[HN Gopher] A C++17 thread pool for high-performance scientific ...
___________________________________________________________________
A C++17 thread pool for high-performance scientific computing
Author : pramodbiligiri
Score : 69 points
Date : 2022-06-14 18:51 UTC (4 hours ago)
(HTM) web link (arxiv.org)
(TXT) w3m dump (arxiv.org)
| Const-me wrote:
| Writing a thread pool which is performant and scalable is
| surprisingly hard, I did couple times. And now, whenever I can, I
| tend to avoid doing that. Instead, I prefer using the stuff
| already implemented by someone else, in OS userlands or runtime
| libraries.
|
| * C and C++ runtime libraries have OpenMP. Level of support
| varies across compilers but still, all mainstream ones support at
| least OpenMP 2.0.
|
| * .NET runtime comes with its own thread pool. The standard
| library provides both low-level APIs similar to the Windows'
| built-in one, and higher-level things like Parallel.For remotely
| comparable to OpenMP.
|
| * Windows userland has another one, see CreateThreadpoolWork and
| SubmitThreadpoolWork APIs introduced in Vista. The API is totally
| different though, a programmer needs to manually submit each task
| to the pool.
|
| * iOS and OSX userlands also have a thread pool called Grand
| Central Dispatch. It's very comparable to the Windows version.
| [deleted]
| formerly_proven wrote:
| Code: https://github.com/bshoshany/thread-
| pool/blob/master/BS_thre...
|
| https://github.com/bshoshany/thread-pool/blob/master/BS_thre...
|
| I don't see how this is built for particularly good performance,
| or with many-core machines in mind.
| WhitneyLand wrote:
| A good paper will describe how the work is interesting or
| useful in the field and how it opens the door for future
| research.
|
| Here the author acknowledges that other libraries may be more
| performant, but describes the motivation for the work as
| essentially something that's a small piece of code to maintain,
| and easy to use.
|
| I didn't run the code but I read through the paper and it
| doesn't seem like it's made a convincing case for this.
| 908B64B197 wrote:
| Because it's not.
|
| It's an undergrad assignment basically. The writeup is nice,
| and it's great that it's on arxiv but it's not novel nor
| publishable research. The implementation that ships with a
| given OS is sure to run around in circles around it.
| riskneutral wrote:
| Depending on which C++17 standard libraries are being used,
| performance efficiency may be an issue and platform dependent.
| talolard wrote:
| It's been a long time since I touched c++, so pardon my naivete.
| I'd have assumed that optimized thread pools were a done thing.
| What's new here and why was there a gap ?
| Randor wrote:
| I looked through the code and I don't see anything new at all.

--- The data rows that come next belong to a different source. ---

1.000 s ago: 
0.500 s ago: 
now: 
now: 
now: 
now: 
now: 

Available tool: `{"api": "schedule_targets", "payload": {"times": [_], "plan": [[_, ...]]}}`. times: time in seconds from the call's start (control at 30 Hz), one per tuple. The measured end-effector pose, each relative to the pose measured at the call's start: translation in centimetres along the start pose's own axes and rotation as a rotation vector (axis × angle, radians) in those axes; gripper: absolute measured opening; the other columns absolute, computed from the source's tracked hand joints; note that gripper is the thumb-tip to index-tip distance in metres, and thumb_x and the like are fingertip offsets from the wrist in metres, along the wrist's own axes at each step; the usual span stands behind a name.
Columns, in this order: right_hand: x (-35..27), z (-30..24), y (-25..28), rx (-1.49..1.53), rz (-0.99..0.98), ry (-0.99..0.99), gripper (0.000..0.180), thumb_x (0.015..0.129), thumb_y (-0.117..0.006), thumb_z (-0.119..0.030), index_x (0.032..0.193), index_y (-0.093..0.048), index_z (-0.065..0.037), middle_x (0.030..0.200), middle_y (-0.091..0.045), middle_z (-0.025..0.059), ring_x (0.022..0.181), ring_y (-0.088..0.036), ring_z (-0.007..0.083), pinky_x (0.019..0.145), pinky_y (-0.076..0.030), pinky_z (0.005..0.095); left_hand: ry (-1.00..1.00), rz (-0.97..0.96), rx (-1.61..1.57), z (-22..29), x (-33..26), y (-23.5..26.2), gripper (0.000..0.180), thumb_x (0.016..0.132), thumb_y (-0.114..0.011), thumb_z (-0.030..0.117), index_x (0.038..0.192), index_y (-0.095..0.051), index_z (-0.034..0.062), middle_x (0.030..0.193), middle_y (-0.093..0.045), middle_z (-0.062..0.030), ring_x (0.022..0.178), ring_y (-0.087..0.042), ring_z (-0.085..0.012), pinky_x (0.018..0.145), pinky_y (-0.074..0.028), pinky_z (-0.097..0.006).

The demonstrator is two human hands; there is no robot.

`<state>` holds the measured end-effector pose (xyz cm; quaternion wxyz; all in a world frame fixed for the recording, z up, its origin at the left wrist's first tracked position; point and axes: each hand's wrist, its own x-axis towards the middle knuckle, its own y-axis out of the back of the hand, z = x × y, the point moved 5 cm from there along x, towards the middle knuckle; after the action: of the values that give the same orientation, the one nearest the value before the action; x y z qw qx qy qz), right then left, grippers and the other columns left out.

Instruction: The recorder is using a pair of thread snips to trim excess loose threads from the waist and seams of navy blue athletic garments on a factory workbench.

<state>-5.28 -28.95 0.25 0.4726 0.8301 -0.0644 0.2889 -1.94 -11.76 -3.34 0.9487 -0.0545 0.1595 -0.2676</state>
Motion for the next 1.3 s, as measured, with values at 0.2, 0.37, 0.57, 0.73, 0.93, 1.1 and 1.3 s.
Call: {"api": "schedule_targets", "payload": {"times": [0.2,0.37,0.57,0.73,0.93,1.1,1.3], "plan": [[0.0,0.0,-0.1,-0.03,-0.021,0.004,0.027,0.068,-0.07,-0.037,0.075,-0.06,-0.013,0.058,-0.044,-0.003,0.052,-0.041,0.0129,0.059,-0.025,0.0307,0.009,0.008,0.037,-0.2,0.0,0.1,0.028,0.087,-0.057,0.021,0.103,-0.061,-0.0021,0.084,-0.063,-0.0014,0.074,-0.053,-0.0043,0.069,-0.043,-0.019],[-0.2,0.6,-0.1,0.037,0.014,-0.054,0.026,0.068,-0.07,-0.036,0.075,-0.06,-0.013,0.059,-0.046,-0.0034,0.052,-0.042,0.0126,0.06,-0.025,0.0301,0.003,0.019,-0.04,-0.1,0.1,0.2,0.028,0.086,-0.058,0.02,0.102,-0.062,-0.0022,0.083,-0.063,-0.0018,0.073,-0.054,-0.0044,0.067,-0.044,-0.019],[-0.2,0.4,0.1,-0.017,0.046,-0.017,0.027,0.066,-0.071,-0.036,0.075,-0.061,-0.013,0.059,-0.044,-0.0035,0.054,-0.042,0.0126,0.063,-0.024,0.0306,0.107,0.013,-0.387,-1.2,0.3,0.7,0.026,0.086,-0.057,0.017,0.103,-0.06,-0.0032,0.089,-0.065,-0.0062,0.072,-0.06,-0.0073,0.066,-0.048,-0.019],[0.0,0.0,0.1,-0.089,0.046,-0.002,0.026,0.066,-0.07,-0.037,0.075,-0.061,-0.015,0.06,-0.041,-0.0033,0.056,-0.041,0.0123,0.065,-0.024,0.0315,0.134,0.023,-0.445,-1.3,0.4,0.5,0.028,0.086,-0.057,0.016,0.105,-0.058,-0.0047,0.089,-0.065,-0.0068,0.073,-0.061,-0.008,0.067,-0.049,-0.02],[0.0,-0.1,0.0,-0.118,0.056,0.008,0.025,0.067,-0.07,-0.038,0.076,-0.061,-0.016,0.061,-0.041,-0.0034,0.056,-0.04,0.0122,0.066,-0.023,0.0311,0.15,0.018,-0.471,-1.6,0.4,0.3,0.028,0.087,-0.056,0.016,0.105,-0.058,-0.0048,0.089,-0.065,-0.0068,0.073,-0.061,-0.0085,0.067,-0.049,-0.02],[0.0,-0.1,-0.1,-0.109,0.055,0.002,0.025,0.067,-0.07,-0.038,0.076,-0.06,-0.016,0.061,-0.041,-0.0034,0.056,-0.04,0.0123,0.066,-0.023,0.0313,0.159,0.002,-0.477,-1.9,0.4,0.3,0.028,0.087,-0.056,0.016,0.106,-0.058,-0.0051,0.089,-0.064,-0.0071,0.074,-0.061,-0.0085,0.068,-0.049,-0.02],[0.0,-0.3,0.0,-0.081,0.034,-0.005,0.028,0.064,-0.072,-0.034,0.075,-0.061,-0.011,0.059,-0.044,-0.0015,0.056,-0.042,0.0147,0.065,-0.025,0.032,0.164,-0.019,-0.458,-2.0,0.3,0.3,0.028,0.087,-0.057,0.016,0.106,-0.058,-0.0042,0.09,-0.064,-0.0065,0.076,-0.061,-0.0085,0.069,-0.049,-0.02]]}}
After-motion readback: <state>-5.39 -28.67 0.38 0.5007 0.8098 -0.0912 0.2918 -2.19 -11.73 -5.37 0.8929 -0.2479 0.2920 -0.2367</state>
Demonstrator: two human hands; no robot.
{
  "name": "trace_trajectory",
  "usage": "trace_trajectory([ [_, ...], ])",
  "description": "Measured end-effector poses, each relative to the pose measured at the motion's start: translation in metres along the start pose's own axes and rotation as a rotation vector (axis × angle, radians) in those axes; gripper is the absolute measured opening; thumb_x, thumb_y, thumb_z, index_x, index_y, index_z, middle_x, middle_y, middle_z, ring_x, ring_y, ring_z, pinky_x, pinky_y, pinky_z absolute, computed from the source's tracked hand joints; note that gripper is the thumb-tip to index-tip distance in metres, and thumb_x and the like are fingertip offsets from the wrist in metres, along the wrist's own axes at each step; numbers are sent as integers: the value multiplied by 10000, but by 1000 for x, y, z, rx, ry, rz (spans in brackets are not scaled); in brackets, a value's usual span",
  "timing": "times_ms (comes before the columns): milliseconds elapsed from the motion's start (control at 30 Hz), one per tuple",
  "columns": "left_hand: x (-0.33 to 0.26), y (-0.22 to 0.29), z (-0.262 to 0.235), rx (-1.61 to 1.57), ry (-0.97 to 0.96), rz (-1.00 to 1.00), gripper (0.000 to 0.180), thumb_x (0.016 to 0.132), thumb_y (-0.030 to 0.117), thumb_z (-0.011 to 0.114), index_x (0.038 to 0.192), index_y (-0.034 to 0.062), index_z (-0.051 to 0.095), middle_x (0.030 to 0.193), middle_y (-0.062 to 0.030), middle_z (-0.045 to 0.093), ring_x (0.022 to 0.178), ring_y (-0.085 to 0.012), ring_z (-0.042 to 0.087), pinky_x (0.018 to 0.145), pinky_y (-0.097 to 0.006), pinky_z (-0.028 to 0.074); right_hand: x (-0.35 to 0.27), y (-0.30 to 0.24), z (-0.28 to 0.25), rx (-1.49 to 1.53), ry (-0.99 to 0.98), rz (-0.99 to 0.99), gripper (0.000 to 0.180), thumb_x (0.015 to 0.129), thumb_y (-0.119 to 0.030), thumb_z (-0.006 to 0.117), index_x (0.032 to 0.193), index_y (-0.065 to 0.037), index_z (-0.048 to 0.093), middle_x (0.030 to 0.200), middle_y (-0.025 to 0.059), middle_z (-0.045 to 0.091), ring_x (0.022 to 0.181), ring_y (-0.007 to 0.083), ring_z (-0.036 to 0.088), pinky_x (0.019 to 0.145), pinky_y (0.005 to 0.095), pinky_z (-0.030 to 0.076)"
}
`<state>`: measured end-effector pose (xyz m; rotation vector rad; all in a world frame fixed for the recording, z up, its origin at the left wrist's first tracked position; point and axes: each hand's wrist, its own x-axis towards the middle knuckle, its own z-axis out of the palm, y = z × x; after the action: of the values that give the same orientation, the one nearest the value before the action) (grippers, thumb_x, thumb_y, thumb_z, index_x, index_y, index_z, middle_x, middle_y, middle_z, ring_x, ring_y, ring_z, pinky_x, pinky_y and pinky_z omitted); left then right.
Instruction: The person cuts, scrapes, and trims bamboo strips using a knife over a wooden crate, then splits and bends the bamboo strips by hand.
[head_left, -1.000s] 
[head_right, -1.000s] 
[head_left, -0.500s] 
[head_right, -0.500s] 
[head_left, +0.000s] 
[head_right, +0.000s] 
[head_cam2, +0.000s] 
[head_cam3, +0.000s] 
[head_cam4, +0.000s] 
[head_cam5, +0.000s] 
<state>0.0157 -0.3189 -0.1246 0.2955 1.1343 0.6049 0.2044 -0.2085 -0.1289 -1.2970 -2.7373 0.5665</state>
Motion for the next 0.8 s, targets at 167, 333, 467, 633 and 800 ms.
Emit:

| Looks similar to the dozens of other thread pools I've reviewed
| over the years.
|
| The author is a physicist. Looks like he just decided to
| publish about his C++ code.
| rat9988 wrote:
| Read 1.1 of the pdf: https://arxiv.org/pdf/2105.00613.pdf
|
| It's too long to quote. I'm too lazy to summarise.
| 0xffff2 wrote:
| Nothing in that section explains why this is in any way new
| or innovative. The only interesting claim is "performance",
| but looking at the code, I don't see anything other than a
| simple naive thread-pool implementation.
| beached_whale wrote:
| There are lots of them and many are built into the OS(e.g. GCD
| on mac's, Windows has a thread pool api) plus TBB on all of
| them...)
|
| It would be neat if the github site
| https://github.com/bshoshany/thread-pool or the paper did some
| comparisons to the existing body out there.
| bee_rider wrote:
| > In particular, our implementation does not utilize OpenMP or
| any other high-level multithreading APIs, and thus gives the
| programmer precise low-level control over the details of the
| parallelization, which permits more robust optimizations.
|
| I totally disagree with this line of thinking. The person who
| knows most about the hardware on which the program will be run is
| the person running it, not the programmer. The OpenMP API
| somewhat complicated in an attempt to allow the programmer to, at
| a high level, express ideas about data locality to the runtime.
|
| Unless we're imagining a universe in which the programmer is
| around to tweak their source code for every hardware platform,
| the idea of "giving the programmer more _control_ " is a dead
| end. The programmer must be given expressiveness.
|
| Threading libraries are complicated because hardware is
| complicated. I mean first generation threadrippers are a little
| old, but they still exist: do we really want to have everybody
| re-write the code to handle "I have multiple packages on this
| node, NUMA between the dies in a given package, NUMA between the
| packages in the node!"
| pvg wrote:
| _Unless we 're imagining a universe in which the programmer is
| around to tweak their source code for every hardware platform_
|
| It doesn't have to be the whole universe just a region in which
| a particular kind of specialized scientific computing is done.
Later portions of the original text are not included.